**INFORMATION SHOWN:**
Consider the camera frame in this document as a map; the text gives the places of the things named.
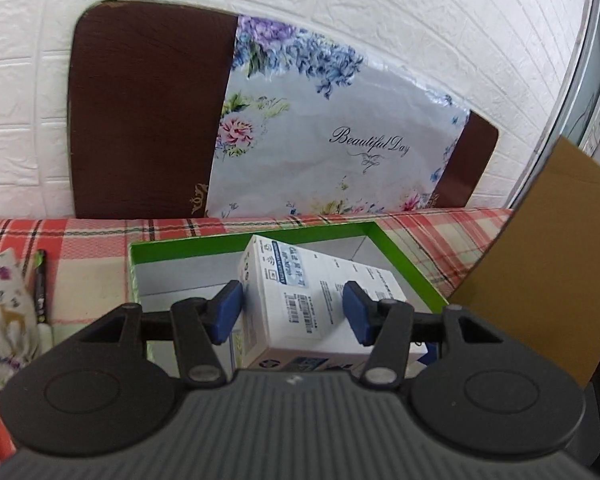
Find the floral plastic bag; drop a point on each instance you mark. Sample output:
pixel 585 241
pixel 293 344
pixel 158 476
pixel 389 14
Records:
pixel 312 126

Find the printed fabric drawstring pouch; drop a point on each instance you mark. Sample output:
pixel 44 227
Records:
pixel 19 339

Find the dark brown headboard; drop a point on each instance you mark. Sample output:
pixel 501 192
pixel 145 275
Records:
pixel 146 87

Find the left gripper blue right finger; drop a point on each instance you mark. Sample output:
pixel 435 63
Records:
pixel 385 326

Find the red plaid blanket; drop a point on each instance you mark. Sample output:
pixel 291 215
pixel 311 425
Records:
pixel 107 401

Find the brown cardboard sheet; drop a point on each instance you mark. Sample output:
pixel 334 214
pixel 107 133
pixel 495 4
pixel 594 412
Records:
pixel 539 281

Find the white product box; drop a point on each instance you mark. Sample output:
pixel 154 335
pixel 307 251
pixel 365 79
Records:
pixel 293 319

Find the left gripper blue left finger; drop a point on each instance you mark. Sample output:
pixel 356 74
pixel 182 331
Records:
pixel 198 326

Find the window frame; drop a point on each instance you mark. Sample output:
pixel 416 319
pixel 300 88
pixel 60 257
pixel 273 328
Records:
pixel 576 114

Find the green cardboard box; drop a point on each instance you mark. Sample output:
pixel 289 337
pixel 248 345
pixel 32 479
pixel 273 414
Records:
pixel 164 273

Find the white cap black marker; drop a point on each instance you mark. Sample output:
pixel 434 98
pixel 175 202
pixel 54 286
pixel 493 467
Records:
pixel 45 331

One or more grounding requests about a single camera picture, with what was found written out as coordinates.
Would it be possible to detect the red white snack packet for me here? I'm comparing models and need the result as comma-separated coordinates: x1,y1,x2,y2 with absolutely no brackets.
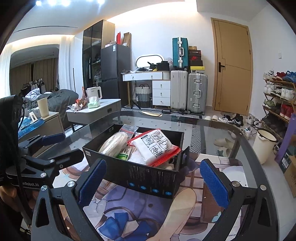
127,129,181,167

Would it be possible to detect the teal suitcase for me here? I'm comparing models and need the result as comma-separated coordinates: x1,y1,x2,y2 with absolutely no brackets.
172,37,189,71

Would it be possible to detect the person's left hand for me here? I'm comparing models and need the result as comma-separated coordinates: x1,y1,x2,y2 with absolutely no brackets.
0,186,39,212

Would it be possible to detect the wooden door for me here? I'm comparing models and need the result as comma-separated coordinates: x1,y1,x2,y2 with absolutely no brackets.
211,18,253,115

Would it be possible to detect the oval mirror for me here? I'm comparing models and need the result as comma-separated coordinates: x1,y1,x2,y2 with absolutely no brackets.
135,54,164,68

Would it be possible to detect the white plush toy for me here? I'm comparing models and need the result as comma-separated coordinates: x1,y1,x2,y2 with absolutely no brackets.
158,161,175,170

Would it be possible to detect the white suitcase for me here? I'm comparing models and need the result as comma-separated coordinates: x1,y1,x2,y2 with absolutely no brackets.
170,70,188,109

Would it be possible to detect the cardboard box on floor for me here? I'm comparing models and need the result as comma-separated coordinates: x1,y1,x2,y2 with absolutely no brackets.
279,147,296,198

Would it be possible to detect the beige cup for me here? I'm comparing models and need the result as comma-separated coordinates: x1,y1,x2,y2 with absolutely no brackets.
37,97,49,118

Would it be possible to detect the stack of shoe boxes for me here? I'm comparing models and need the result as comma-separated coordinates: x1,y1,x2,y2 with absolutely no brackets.
189,46,205,73

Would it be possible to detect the tall black cabinet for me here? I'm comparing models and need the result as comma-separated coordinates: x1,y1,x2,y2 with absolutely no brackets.
82,20,115,89

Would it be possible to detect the white rope bag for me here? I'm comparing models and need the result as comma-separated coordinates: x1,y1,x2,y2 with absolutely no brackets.
98,132,128,157

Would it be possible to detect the woven laundry basket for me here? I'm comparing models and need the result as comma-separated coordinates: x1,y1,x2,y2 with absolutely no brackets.
135,84,152,108

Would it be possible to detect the wooden shoe rack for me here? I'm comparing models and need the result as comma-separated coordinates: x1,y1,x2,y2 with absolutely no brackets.
262,70,295,140

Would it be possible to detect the grey side table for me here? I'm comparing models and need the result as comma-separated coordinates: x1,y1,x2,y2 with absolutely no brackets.
66,99,121,125

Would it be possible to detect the silver suitcase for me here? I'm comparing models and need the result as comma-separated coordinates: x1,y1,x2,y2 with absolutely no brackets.
187,72,208,115

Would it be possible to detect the black refrigerator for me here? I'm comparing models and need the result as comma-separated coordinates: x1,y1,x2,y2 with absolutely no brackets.
99,44,132,106

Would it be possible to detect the black cardboard box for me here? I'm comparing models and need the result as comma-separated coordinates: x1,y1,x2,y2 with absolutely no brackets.
83,124,190,199

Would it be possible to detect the anime print desk mat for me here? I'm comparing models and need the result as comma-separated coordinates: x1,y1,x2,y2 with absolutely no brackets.
52,152,249,241

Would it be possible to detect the green tissue pack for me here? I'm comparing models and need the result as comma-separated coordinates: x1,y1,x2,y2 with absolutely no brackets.
88,96,100,108

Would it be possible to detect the white electric kettle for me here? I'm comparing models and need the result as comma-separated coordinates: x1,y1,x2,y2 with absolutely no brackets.
86,86,102,103

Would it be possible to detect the white dresser desk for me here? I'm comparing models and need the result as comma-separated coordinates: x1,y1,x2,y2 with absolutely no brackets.
122,71,171,107

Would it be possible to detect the green medicine packet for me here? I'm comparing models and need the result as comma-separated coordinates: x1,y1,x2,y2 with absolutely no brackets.
116,146,134,161

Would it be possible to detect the white bucket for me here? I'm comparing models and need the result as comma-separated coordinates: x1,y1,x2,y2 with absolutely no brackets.
253,128,277,164

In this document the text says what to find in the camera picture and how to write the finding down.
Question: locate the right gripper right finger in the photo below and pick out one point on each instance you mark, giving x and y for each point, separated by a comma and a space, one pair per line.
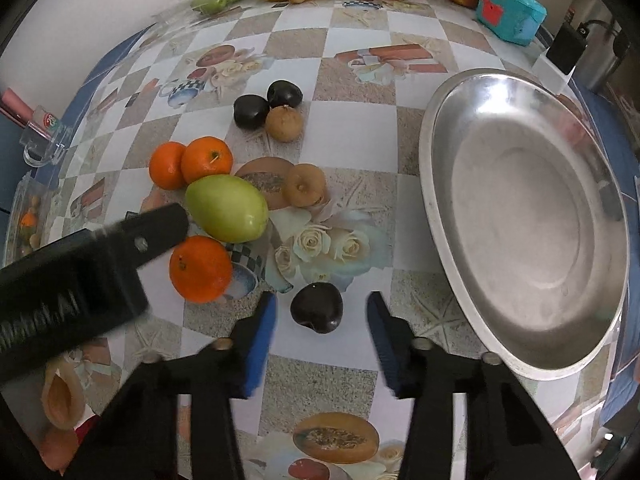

**TASK DESCRIPTION:**
Print the whole listing above exactly, and keep every picture out of the copy.

**ANSWER TO THIS EXERCISE:**
Consider the camera frame in this document as a map; the text gives the places of the things named.
Find the floral plastic bag; drop a point on each instance you mark. Sample output:
pixel 585 241
pixel 293 344
pixel 158 476
pixel 389 14
Records:
pixel 312 126

Find the printed fabric drawstring pouch; drop a point on each instance you mark. Sample output:
pixel 44 227
Records:
pixel 19 339

Find the dark brown headboard; drop a point on each instance you mark. Sample output:
pixel 501 192
pixel 145 275
Records:
pixel 146 87

Find the left gripper blue right finger; drop a point on each instance you mark. Sample output:
pixel 435 63
Records:
pixel 385 326

Find the red plaid blanket; drop a point on each instance you mark. Sample output:
pixel 291 215
pixel 311 425
Records:
pixel 107 401

Find the brown cardboard sheet; drop a point on each instance you mark. Sample output:
pixel 334 214
pixel 107 133
pixel 495 4
pixel 594 412
Records:
pixel 539 281

Find the white product box; drop a point on each instance you mark. Sample output:
pixel 154 335
pixel 307 251
pixel 365 79
Records:
pixel 293 319

Find the left gripper blue left finger; drop a point on each instance you mark. Sample output:
pixel 356 74
pixel 182 331
Records:
pixel 198 326

Find the window frame; drop a point on each instance you mark. Sample output:
pixel 416 319
pixel 300 88
pixel 60 257
pixel 273 328
Records:
pixel 576 114

Find the green cardboard box; drop a point on each instance you mark. Sample output:
pixel 289 337
pixel 248 345
pixel 32 479
pixel 273 414
Records:
pixel 164 273

Find the white cap black marker; drop a point on each instance you mark. Sample output:
pixel 434 98
pixel 175 202
pixel 54 286
pixel 493 467
Records:
pixel 45 331

One or more grounding requests about a single camera picture, with what was found written out as coordinates.
Would it be possible to detect the red white snack packet for me here? I'm comparing models and need the result as comma-separated coordinates: x1,y1,x2,y2 with absolutely no brackets.
127,129,181,167

Would it be possible to detect the teal suitcase for me here? I'm comparing models and need the result as comma-separated coordinates: x1,y1,x2,y2 with absolutely no brackets.
172,37,189,71

Would it be possible to detect the person's left hand for me here? I'm comparing models and need the result as comma-separated coordinates: x1,y1,x2,y2 with absolutely no brackets.
0,186,39,212

Would it be possible to detect the wooden door for me here? I'm comparing models and need the result as comma-separated coordinates: x1,y1,x2,y2 with absolutely no brackets.
211,18,253,115

Would it be possible to detect the oval mirror for me here? I'm comparing models and need the result as comma-separated coordinates: x1,y1,x2,y2 with absolutely no brackets.
135,54,164,68

Would it be possible to detect the white plush toy for me here? I'm comparing models and need the result as comma-separated coordinates: x1,y1,x2,y2 with absolutely no brackets.
158,161,175,170

Would it be possible to detect the white suitcase for me here? I'm comparing models and need the result as comma-separated coordinates: x1,y1,x2,y2 with absolutely no brackets.
170,70,188,109

Would it be possible to detect the cardboard box on floor for me here? I'm comparing models and need the result as comma-separated coordinates: x1,y1,x2,y2 with absolutely no brackets.
279,147,296,198

Would it be possible to detect the beige cup for me here? I'm comparing models and need the result as comma-separated coordinates: x1,y1,x2,y2 with absolutely no brackets.
37,97,49,118

Would it be possible to detect the stack of shoe boxes for me here? I'm comparing models and need the result as comma-separated coordinates: x1,y1,x2,y2 with absolutely no brackets.
189,46,205,73

Would it be possible to detect the tall black cabinet for me here? I'm comparing models and need the result as comma-separated coordinates: x1,y1,x2,y2 with absolutely no brackets.
82,20,115,89

Would it be possible to detect the white rope bag for me here? I'm comparing models and need the result as comma-separated coordinates: x1,y1,x2,y2 with absolutely no brackets.
98,132,128,157

Would it be possible to detect the woven laundry basket for me here? I'm comparing models and need the result as comma-separated coordinates: x1,y1,x2,y2 with absolutely no brackets.
135,84,152,108

Would it be possible to detect the wooden shoe rack for me here? I'm comparing models and need the result as comma-separated coordinates: x1,y1,x2,y2 with absolutely no brackets.
262,70,295,140

Would it be possible to detect the grey side table for me here? I'm comparing models and need the result as comma-separated coordinates: x1,y1,x2,y2 with absolutely no brackets.
66,99,121,125

Would it be possible to detect the silver suitcase for me here? I'm comparing models and need the result as comma-separated coordinates: x1,y1,x2,y2 with absolutely no brackets.
187,72,208,115

Would it be possible to detect the black refrigerator for me here? I'm comparing models and need the result as comma-separated coordinates: x1,y1,x2,y2 with absolutely no brackets.
99,44,132,106

Would it be possible to detect the black cardboard box for me here? I'm comparing models and need the result as comma-separated coordinates: x1,y1,x2,y2 with absolutely no brackets.
83,124,190,199

Would it be possible to detect the anime print desk mat for me here? I'm comparing models and need the result as comma-separated coordinates: x1,y1,x2,y2 with absolutely no brackets.
52,152,249,241

Would it be possible to detect the green tissue pack for me here? I'm comparing models and need the result as comma-separated coordinates: x1,y1,x2,y2 with absolutely no brackets.
88,96,100,108

Would it be possible to detect the white electric kettle for me here? I'm comparing models and need the result as comma-separated coordinates: x1,y1,x2,y2 with absolutely no brackets.
86,86,102,103

Would it be possible to detect the white dresser desk for me here? I'm comparing models and need the result as comma-separated coordinates: x1,y1,x2,y2 with absolutely no brackets.
122,71,171,107

Would it be possible to detect the green medicine packet for me here? I'm comparing models and need the result as comma-separated coordinates: x1,y1,x2,y2 with absolutely no brackets.
116,146,134,161

Would it be possible to detect the white bucket for me here? I'm comparing models and need the result as comma-separated coordinates: x1,y1,x2,y2 with absolutely no brackets.
253,128,277,164

In this document the text says what to find in the camera picture and how to write the finding down.
Question: locate the right gripper right finger in the photo below and pick out one point on each instance you mark, giving x and y for each point, separated by a comma and a space, one pair per line.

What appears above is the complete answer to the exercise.